**Aim of the task:** Note how many lines of the material that follows include the string "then", and state only that number.

**Given data:**
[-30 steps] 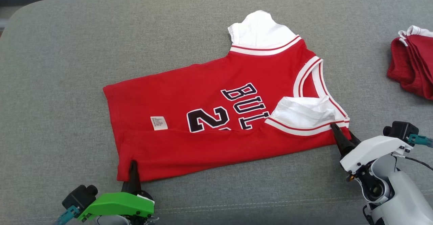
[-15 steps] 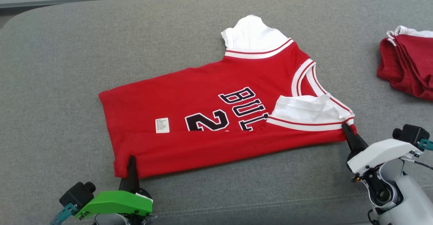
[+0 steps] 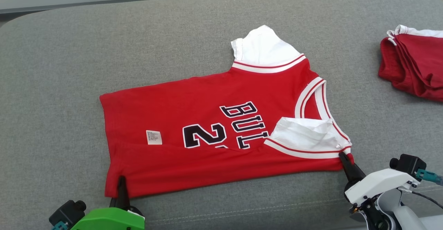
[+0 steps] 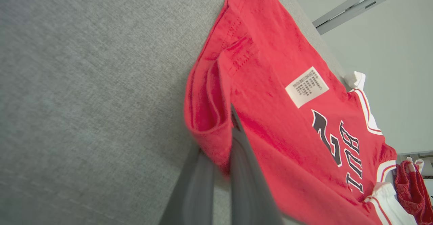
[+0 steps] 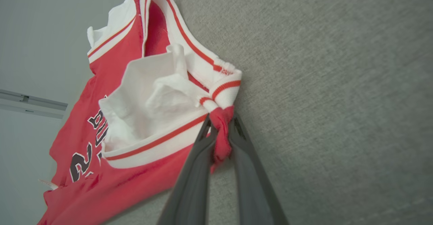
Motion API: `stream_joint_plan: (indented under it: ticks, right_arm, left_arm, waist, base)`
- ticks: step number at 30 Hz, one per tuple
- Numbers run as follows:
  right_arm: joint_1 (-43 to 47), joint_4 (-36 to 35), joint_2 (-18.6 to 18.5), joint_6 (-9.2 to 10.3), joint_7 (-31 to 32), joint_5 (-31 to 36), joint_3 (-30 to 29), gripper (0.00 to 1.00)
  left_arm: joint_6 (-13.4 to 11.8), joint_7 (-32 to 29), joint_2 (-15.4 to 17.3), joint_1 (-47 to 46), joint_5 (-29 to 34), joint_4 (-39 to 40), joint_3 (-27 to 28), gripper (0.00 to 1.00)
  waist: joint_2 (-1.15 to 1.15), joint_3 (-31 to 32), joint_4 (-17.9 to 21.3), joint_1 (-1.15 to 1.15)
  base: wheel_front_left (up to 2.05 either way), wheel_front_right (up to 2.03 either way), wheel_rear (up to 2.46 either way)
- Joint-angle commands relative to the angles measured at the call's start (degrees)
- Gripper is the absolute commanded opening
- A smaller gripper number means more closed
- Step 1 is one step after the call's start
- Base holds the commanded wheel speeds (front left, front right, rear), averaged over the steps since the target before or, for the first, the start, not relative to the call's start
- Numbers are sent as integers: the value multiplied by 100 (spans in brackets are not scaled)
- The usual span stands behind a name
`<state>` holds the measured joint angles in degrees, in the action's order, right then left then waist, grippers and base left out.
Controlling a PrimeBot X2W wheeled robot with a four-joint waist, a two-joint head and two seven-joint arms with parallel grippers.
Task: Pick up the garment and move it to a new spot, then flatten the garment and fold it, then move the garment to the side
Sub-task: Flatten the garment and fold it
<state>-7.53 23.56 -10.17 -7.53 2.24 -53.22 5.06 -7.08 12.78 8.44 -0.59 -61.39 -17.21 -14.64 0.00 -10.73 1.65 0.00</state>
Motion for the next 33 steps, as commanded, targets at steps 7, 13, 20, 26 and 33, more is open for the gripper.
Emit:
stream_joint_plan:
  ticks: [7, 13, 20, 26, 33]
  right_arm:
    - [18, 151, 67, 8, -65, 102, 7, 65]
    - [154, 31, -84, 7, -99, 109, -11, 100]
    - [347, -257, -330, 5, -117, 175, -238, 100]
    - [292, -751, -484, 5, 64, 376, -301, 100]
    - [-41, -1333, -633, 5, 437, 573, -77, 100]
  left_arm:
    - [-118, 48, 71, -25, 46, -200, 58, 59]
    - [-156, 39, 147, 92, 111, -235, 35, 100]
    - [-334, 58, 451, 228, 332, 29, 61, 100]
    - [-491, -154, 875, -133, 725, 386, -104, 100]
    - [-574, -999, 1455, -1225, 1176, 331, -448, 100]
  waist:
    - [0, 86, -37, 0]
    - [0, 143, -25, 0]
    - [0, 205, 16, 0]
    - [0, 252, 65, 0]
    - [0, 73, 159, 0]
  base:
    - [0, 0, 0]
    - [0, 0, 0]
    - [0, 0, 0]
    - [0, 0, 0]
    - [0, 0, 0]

**Your solution:** 2